La ópera es un espectáculo costosísimo y se intentaba amortizar gastos reduciendo el conjunto instrumental, los coros y las danzas, o reutilizando decorados, vestuario y atrezo. La presencia de un público de diferente extracción social, además, provocó cambios en el género: la temática mitológica comienza a ceder el paso a narraciones con las que el pueblo se puede identificar al irrumpir en la trama historias ligeras y personajes arquetípicos de la Commedia dell’arte.
El género triunfa en Venecia, y prueba de ello es que en diez años se construyen en la ciudad cerca de diez teatros operísticos. Giacomo Torelli, ingeniero naval y arquitecto, diseña escenografías de compleja maquinaria y en 1641 es contratado por el Teatro Novissimo, que ofrecía teatro y opere in musica. Sus invenciones técnicas permitían cambios escénicos veloces y espectaculares, con efectos nunca antes vistos: personajes volando, fenómenos meteorológicos y otros efectos mágicos- con los que el escenario se ampliaba hasta el infinito.

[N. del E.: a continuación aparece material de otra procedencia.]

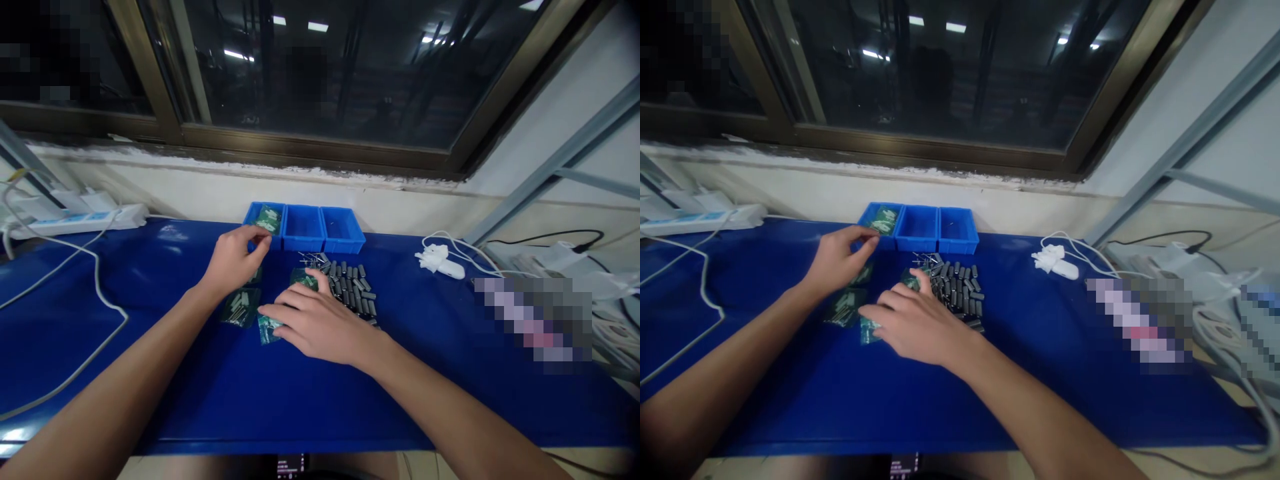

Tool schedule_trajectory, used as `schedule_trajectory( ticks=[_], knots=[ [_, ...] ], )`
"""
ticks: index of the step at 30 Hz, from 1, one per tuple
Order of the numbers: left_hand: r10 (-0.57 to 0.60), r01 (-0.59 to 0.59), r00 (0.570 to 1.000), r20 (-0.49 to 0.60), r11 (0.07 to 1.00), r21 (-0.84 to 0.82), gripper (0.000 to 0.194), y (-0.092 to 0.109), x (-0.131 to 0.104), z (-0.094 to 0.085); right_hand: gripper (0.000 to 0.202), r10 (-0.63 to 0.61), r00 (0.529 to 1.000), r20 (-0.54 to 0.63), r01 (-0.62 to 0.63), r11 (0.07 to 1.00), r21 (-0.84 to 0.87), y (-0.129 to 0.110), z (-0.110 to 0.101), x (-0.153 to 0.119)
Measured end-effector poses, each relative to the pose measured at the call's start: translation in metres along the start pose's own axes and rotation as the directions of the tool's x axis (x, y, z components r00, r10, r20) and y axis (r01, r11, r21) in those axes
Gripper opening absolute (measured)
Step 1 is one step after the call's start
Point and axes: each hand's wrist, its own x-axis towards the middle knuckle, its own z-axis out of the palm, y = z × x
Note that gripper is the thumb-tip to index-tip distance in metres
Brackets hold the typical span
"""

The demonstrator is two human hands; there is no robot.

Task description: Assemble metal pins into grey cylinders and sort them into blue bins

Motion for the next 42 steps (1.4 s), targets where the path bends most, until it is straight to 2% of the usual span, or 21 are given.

El ambiente liberal de la Serenissima- Repubblica se traspasó también a los pentagramas. El Novissimo fue fundado por un grupo de nobles de la Accademia degli Incogniti, una sociedad literaria que influenció poderosamente la vida política de la ciudad. Sus miembros, recelosos de todo tipo de autoridad política y religiosa, elogiaban el vicio, la amoralidad y el engaño, amparándose en el escepticismo filosófico. Ellos fueron quienes proporcionaron a Monteverdi los libretos de Il ritorno d’Ulisse in patria y L’incoronazione di Poppea, comenzando así una nueva era en la historia del género.